▸ **ACTION ITEM**
Reply only with how many lines below contain "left".
--------------------------------------------------
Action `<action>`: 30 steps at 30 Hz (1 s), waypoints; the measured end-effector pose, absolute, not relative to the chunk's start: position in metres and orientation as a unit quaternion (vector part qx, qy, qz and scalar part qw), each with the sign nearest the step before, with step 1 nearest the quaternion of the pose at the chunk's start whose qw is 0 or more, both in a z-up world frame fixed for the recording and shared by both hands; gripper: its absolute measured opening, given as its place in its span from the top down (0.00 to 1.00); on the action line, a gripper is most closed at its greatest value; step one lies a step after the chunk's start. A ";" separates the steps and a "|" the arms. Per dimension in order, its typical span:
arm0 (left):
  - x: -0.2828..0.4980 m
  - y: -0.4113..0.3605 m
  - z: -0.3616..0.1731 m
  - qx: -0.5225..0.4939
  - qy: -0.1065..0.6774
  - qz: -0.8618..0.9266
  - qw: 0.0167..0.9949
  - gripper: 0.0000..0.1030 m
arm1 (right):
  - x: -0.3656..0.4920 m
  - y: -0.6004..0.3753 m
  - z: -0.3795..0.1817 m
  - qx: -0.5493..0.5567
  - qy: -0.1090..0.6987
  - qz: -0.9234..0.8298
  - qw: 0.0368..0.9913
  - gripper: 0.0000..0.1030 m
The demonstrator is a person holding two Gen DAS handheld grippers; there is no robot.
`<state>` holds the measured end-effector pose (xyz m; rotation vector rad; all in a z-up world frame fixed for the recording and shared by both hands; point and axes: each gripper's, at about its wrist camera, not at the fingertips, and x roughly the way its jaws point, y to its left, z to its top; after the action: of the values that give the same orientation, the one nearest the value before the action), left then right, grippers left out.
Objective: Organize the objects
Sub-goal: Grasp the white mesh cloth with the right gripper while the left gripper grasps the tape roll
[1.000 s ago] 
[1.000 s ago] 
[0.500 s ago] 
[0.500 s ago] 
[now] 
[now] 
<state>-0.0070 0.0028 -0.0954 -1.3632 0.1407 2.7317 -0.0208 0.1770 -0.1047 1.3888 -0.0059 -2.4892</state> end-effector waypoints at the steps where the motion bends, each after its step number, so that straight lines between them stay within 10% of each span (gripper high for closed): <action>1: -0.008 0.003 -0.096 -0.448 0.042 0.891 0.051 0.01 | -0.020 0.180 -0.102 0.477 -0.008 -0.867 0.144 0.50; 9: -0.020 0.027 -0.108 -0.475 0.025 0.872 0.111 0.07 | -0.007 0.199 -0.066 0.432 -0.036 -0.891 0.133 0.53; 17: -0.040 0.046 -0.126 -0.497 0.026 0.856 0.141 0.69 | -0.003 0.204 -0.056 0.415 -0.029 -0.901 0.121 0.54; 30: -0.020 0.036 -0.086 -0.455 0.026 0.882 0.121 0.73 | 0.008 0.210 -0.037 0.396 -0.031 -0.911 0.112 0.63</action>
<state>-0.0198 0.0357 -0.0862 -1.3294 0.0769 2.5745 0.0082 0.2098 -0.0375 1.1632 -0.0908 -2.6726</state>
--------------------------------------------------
▸ **RESPONSE AREA**
3